▶ **Instructions to follow**
The answer should be each line from the entries below that has the word "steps" in it.

▶ **Materials provided**
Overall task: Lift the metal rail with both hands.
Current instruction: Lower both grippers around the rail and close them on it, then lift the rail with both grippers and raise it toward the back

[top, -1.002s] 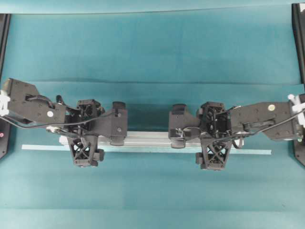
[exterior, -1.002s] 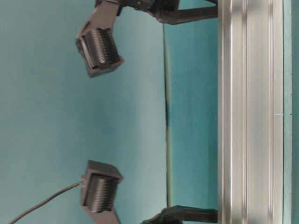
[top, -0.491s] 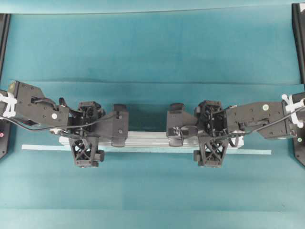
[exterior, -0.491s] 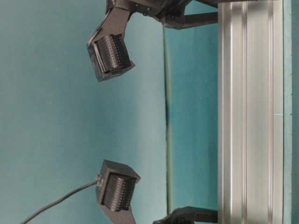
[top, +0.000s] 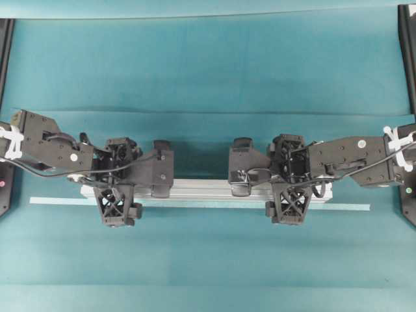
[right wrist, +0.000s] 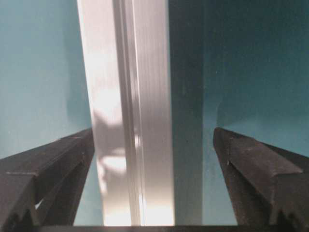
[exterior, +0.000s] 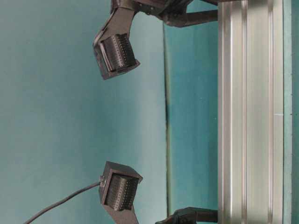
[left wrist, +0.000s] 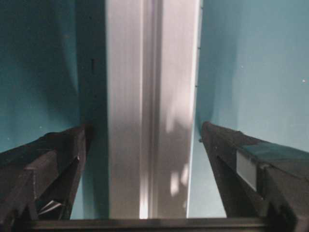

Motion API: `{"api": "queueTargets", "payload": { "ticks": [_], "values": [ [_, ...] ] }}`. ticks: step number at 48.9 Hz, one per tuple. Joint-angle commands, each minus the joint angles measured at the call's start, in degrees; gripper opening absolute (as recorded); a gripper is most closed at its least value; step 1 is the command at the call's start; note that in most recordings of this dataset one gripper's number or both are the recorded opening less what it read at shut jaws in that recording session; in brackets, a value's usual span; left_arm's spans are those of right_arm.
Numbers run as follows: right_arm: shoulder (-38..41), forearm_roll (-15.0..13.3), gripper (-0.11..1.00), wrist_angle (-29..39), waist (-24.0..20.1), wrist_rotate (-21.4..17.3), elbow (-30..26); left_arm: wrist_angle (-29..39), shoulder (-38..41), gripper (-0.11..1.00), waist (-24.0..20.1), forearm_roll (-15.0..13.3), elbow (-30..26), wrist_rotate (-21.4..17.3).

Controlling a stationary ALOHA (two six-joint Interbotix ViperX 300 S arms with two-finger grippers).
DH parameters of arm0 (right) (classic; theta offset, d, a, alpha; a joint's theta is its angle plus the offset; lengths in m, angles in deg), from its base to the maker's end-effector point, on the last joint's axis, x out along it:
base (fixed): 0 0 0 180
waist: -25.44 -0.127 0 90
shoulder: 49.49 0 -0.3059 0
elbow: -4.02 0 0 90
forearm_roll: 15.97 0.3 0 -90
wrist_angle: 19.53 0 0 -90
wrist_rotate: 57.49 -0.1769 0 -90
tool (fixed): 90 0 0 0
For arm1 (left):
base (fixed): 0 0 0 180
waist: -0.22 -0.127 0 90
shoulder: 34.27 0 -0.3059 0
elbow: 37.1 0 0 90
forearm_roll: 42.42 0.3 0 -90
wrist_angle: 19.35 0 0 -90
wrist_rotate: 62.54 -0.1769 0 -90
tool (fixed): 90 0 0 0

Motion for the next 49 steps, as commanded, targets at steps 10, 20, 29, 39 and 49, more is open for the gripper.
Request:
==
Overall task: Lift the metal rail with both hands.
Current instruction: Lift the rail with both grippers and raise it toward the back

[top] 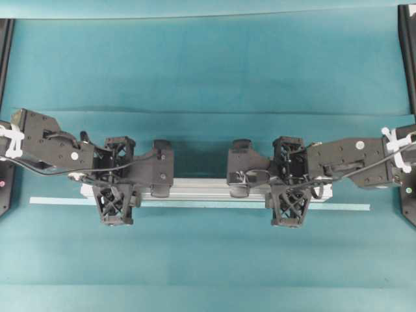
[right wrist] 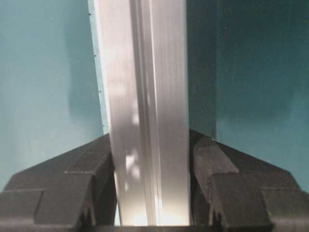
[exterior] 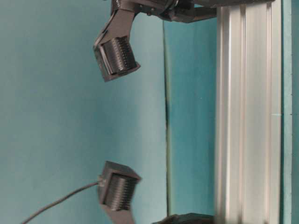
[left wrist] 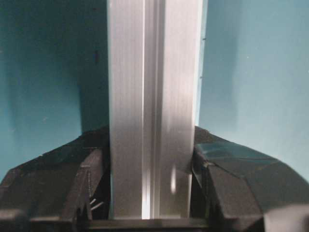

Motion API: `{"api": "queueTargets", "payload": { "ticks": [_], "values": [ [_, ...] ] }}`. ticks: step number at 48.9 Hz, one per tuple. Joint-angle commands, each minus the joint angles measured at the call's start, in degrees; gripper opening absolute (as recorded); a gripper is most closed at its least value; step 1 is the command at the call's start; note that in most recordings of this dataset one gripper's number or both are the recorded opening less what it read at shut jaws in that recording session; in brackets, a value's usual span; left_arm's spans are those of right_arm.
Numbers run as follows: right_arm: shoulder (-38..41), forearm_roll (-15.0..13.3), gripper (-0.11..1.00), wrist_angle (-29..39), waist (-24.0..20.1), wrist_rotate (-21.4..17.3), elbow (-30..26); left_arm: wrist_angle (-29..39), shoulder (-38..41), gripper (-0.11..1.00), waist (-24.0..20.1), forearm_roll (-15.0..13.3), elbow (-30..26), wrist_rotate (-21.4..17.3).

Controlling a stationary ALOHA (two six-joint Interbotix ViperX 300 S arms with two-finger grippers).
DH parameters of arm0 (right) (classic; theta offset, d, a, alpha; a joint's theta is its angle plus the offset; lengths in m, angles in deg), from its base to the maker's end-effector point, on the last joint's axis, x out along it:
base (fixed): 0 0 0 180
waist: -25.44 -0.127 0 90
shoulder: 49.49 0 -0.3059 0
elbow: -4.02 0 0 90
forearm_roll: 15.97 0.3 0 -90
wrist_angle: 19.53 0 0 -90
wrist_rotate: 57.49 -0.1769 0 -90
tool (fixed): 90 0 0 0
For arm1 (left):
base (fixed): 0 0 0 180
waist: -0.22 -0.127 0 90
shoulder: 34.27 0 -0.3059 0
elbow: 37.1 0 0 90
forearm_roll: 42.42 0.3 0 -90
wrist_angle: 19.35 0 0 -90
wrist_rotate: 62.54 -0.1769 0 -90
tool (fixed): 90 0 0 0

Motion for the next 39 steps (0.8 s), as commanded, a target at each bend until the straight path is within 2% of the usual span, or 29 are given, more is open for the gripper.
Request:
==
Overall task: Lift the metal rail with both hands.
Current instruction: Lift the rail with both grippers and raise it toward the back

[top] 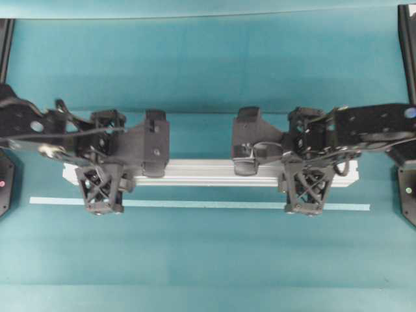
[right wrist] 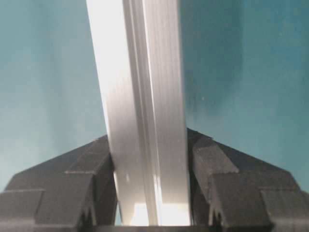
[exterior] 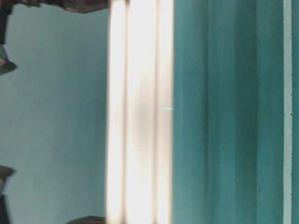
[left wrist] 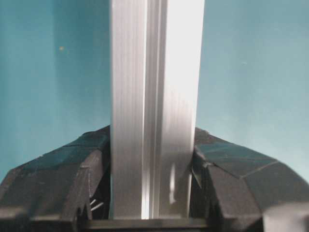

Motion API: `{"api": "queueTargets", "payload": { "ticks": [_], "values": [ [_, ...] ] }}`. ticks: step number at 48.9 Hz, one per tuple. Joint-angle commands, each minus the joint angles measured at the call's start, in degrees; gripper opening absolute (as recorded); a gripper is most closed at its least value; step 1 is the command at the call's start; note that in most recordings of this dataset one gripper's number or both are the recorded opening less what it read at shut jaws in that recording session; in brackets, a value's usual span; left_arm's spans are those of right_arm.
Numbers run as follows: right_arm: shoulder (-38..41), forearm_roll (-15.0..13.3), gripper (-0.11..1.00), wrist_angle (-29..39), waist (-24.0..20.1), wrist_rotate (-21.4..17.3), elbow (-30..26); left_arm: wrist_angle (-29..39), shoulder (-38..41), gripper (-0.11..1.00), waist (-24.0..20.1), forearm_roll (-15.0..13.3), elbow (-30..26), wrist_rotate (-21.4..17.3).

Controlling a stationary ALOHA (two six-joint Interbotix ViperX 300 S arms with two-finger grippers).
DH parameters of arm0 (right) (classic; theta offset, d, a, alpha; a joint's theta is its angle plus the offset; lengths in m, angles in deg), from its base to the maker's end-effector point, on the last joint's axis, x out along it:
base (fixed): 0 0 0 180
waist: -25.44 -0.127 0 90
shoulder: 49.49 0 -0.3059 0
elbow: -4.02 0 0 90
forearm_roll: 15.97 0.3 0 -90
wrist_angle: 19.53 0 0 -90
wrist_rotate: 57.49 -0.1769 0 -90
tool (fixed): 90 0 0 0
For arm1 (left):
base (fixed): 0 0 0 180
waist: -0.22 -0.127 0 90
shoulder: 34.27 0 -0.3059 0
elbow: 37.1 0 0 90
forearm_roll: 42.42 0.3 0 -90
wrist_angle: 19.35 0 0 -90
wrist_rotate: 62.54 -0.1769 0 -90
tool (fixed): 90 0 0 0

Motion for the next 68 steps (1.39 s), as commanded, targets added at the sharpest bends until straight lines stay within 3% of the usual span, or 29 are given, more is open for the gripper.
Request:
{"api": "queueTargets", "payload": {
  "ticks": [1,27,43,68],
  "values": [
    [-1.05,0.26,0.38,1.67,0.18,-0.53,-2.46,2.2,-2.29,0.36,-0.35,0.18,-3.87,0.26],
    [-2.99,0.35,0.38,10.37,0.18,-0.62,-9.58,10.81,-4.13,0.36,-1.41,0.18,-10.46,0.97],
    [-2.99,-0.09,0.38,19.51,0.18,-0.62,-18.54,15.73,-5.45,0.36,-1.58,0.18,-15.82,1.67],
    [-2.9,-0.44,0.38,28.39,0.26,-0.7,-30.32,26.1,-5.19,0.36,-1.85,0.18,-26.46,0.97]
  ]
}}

▶ **Your solution**
Motion for the next 49 steps, as commanded, targets at steps 10, 20, 29, 39 and 49, more is open for the gripper.
Motion for the next 39 steps (0.8 s), as commanded, a target at each bend until the straight path is within 2% of the usual span, or 29 are given, more is open for the gripper.
Motion for the next 68 steps (1.39 s), as commanded, targets added at the sharpest bends until straight lines stay within 3% of the usual span, or 29 are given, more is open for the gripper.

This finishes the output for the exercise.